Gianfranco Miccichè
CHIAMATELO COORDINATOR
A SCUOLA AVEVA IDEE CONFUSE. ORA LE HA MOLTO CHIARE SU COME ORGANIZZA UN PARTITO. L’UOMO CHE HA PORTATO AL TRIONFO FORZA ITALIA IN SICILIA SI PREPARA ALLA SFIDA NAZIONALE. E CONFESSA :”PER FARE POLITICA IO MI SDOPPIO. CON SUCCESSO”
(Cesare Lanza per Capital, settembre 2001)

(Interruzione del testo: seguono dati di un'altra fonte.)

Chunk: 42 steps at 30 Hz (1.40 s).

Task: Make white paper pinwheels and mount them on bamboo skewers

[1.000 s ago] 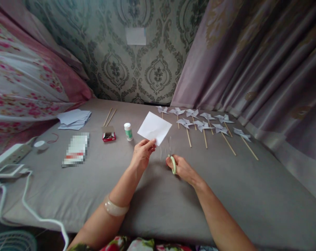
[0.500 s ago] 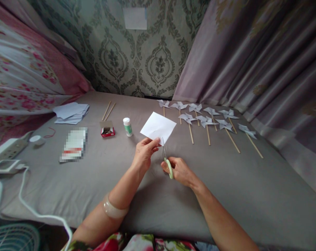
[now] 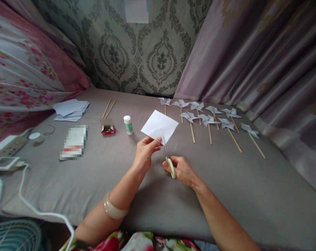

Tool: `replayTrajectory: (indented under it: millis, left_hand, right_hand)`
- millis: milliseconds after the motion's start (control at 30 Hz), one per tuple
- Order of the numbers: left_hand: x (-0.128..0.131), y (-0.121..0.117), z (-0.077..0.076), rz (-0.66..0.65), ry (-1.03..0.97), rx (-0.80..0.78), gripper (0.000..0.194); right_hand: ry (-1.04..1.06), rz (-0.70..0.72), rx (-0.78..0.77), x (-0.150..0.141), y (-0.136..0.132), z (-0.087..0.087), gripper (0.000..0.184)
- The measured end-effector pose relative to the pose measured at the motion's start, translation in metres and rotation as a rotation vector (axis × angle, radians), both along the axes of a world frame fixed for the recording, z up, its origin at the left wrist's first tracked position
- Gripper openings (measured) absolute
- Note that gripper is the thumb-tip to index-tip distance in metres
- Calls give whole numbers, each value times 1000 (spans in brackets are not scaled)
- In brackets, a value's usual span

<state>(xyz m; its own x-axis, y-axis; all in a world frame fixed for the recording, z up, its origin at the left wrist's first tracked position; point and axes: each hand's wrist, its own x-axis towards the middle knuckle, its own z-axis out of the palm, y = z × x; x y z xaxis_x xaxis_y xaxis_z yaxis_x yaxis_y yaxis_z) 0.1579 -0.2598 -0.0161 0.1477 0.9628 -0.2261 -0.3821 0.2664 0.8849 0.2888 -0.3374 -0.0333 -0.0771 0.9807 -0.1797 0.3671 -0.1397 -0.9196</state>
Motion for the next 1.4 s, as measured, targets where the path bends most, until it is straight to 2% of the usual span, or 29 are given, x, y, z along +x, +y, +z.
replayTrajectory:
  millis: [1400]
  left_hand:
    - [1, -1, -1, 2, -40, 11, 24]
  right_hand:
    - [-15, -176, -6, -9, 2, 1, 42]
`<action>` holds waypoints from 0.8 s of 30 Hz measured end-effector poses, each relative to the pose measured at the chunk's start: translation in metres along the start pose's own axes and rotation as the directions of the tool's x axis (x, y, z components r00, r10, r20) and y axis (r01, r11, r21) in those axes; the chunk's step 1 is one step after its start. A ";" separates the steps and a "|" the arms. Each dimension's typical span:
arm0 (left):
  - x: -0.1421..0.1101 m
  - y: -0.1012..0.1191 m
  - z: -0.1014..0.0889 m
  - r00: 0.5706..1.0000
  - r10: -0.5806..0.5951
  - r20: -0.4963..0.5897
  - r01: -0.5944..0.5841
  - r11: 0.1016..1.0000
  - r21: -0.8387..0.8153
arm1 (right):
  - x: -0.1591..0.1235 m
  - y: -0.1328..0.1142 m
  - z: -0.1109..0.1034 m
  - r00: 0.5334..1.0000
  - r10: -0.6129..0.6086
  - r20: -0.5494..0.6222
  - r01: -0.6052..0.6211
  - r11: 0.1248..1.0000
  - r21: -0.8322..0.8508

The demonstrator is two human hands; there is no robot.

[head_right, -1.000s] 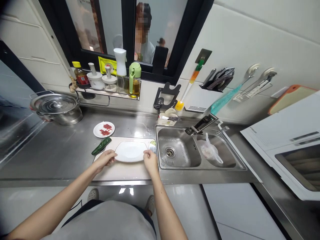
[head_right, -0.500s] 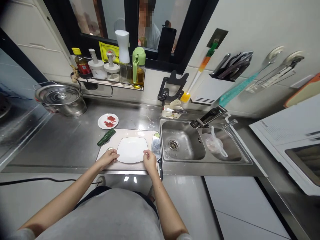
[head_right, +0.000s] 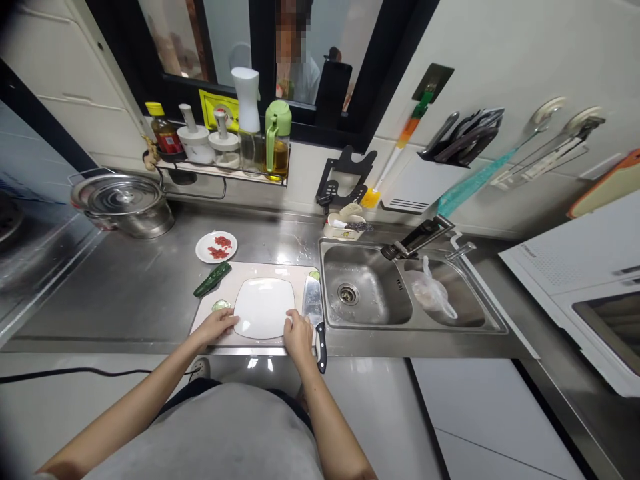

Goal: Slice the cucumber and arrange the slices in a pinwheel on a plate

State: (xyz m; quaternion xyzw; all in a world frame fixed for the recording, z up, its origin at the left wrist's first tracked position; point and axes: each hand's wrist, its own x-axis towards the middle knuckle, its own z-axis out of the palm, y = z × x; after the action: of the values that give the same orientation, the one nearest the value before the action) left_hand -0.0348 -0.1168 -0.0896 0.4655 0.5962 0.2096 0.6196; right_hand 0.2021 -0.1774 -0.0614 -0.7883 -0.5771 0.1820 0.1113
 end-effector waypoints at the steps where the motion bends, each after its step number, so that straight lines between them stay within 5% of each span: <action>1: -0.001 -0.001 0.000 1.000 -0.002 -0.005 0.002 1.000 0.012 | -0.001 0.000 0.000 1.000 -0.002 0.002 0.002 1.000 -0.016; 9: -0.008 -0.006 -0.006 0.960 0.214 -0.181 -0.136 0.920 0.367 | -0.001 0.002 0.003 0.998 -0.061 -0.002 0.060 0.988 -0.144; 14: -0.016 -0.007 -0.019 0.931 0.301 -0.209 -0.188 0.882 0.431 | 0.003 0.001 0.001 0.997 -0.066 0.030 0.071 0.980 -0.187; 24: -0.017 -0.011 -0.044 0.864 0.270 -0.425 -0.033 0.873 0.486 | 0.008 -0.002 0.001 0.996 -0.070 0.052 0.079 0.974 -0.214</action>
State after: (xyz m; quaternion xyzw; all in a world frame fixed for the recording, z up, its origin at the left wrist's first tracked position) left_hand -0.0828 -0.1210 -0.0831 0.5795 0.7237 0.2196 0.3038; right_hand 0.2019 -0.1696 -0.0628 -0.7693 -0.6249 0.1312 0.0190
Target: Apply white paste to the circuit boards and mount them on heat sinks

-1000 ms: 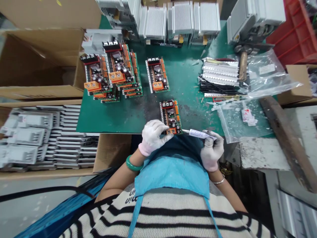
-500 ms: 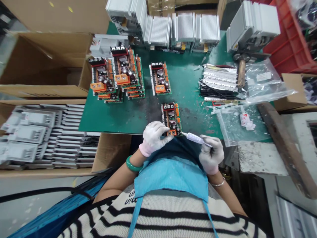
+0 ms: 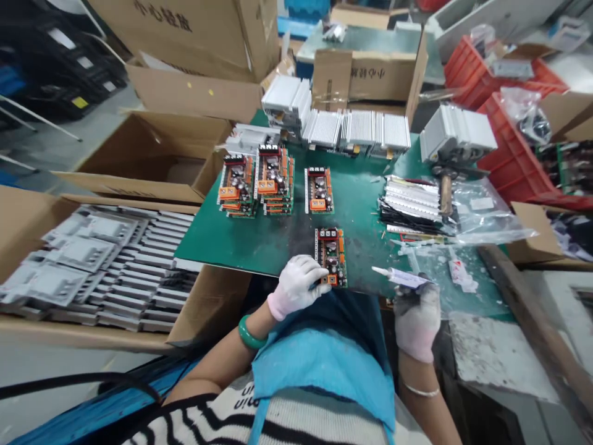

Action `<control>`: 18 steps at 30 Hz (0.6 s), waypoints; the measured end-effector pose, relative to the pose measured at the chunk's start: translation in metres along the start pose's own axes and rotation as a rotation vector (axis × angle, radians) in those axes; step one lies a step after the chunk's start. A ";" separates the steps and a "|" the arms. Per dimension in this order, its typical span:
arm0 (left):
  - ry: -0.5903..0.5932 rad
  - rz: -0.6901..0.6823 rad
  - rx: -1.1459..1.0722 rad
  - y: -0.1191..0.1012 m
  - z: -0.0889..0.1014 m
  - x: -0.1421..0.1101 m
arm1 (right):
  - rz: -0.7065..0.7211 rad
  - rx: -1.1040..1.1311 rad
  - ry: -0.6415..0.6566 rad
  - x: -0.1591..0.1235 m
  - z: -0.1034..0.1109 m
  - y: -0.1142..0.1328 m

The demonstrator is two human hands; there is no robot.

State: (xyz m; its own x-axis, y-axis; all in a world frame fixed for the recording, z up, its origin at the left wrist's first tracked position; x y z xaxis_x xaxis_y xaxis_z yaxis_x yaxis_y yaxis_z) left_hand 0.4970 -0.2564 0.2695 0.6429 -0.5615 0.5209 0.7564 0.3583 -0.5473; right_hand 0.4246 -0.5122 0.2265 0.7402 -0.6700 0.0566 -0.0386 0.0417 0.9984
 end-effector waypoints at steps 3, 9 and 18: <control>-0.056 -0.044 0.014 -0.009 0.010 0.004 | -0.095 0.187 -0.064 0.011 -0.001 -0.010; -0.180 -0.012 0.249 -0.008 0.057 0.056 | -0.192 0.240 -0.099 0.022 -0.009 -0.021; -0.146 0.140 0.548 0.061 0.075 0.129 | -0.232 0.211 -0.064 0.016 -0.012 -0.025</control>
State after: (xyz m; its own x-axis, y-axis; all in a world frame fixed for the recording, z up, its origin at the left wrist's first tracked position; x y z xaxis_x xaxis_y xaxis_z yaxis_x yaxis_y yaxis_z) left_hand 0.6351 -0.2512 0.3524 0.7217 -0.3860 0.5745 0.5899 0.7773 -0.2188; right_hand 0.4460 -0.5152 0.2020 0.7019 -0.6895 -0.1790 -0.0174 -0.2679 0.9633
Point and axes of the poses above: each hand's wrist, its own x-axis towards the middle knuckle, its own z-axis out of the back of the hand, y = z × x, the point moved 9 cm from there along x, towards the middle knuckle, and after that the axes turned 12 degrees about -x, right-handed, at the moved point
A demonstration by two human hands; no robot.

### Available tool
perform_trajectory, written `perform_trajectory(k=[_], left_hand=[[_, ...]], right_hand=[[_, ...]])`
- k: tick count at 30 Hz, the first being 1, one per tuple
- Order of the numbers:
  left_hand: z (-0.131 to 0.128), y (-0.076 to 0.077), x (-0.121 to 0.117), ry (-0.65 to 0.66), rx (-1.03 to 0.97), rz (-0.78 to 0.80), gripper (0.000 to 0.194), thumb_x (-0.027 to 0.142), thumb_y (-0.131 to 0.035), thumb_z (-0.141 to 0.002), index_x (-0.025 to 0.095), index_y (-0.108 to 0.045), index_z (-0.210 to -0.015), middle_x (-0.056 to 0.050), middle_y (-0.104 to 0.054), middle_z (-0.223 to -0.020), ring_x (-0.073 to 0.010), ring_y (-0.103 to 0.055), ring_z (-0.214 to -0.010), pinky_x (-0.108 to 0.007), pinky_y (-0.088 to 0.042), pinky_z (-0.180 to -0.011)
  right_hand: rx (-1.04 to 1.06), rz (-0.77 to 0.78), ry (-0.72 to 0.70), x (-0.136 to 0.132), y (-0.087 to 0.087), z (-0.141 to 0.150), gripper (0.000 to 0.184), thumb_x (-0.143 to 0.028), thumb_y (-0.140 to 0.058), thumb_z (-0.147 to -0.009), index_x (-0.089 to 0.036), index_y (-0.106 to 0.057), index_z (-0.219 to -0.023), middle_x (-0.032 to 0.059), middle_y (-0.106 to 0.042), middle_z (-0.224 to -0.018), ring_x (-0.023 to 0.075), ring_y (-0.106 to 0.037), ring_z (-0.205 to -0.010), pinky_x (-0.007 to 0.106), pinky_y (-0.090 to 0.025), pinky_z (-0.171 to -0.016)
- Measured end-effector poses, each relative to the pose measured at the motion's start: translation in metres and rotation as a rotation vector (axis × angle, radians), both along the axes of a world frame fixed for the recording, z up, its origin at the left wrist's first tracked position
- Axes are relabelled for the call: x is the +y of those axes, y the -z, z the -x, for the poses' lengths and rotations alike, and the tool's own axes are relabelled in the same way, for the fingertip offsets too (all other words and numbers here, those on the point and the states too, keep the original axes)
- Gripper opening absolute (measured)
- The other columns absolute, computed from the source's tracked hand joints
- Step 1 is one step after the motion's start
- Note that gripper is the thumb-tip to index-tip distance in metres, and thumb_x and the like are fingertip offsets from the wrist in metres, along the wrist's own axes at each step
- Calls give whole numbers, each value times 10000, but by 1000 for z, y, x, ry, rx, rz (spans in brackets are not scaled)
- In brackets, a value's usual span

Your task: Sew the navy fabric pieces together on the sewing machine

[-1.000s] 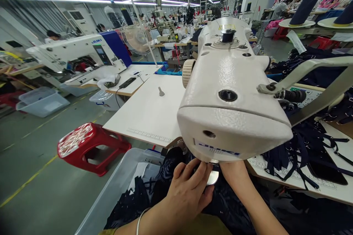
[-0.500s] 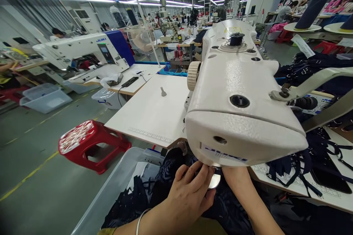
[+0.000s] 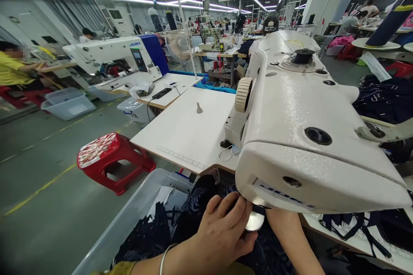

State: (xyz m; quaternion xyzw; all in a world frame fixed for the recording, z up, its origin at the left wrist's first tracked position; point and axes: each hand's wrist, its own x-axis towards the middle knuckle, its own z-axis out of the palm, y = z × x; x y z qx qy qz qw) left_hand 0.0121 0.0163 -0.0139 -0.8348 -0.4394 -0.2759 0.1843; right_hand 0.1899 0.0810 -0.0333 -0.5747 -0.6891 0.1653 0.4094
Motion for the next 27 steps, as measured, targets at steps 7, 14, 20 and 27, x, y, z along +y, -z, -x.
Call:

Gianfranco Miccichè, 47 anni, nato a Palermo, coordinatore di Forza Italia in Sicilia e prossimamente del movimento berlusconiano a livello nazionale, diplomato al liceo classico, sposato, tre figlie, eletto deputato nel 1994, ora ministro junior per l’economia: di fronte all’incredibile successo nelle ultime elezioni politiche (non ha lasciato neanche un seggio al centrosinistra) molti dicono che sia una sorta di genio per l’organizzazione del consenso.
– Questa vocazione si capiva fin da ragazzo?
“ No. A scuola non sapevo studiare. Pessimo, bocciato due volte, disordinato.”
– Autocritico?
“Sì. Avevo idee confuse.”
– Per esempio?
“A vent’anni mi ritrovai ragazzo padre…”
– Con classica “fuitina”?
“No.”
– Insomma, quando nasce il Miccichè organizzatore?
“ Forse in banca: all’Irfis, una emanazione del Banco di Sicilia. Misi nel lavoro molto impegno, non come a scuola. Si poteva lasciare la banca alle cinque, io mi fermavo fino alle otto. Mi ritrovai capufficio giovanissimo, a ventinove anni anziché a quaranta, come succedeva allora.”
– E perché è stata importante l’esperienza?
“ In banca si impara a dare attenzione alle cose piccole, a diffidare delle apparenze. Uno arriva, ti mostra meraviglie della sua società e in realtà è a rischio di fallimento. Puoi fiutare il pericolo badando ai particolari.”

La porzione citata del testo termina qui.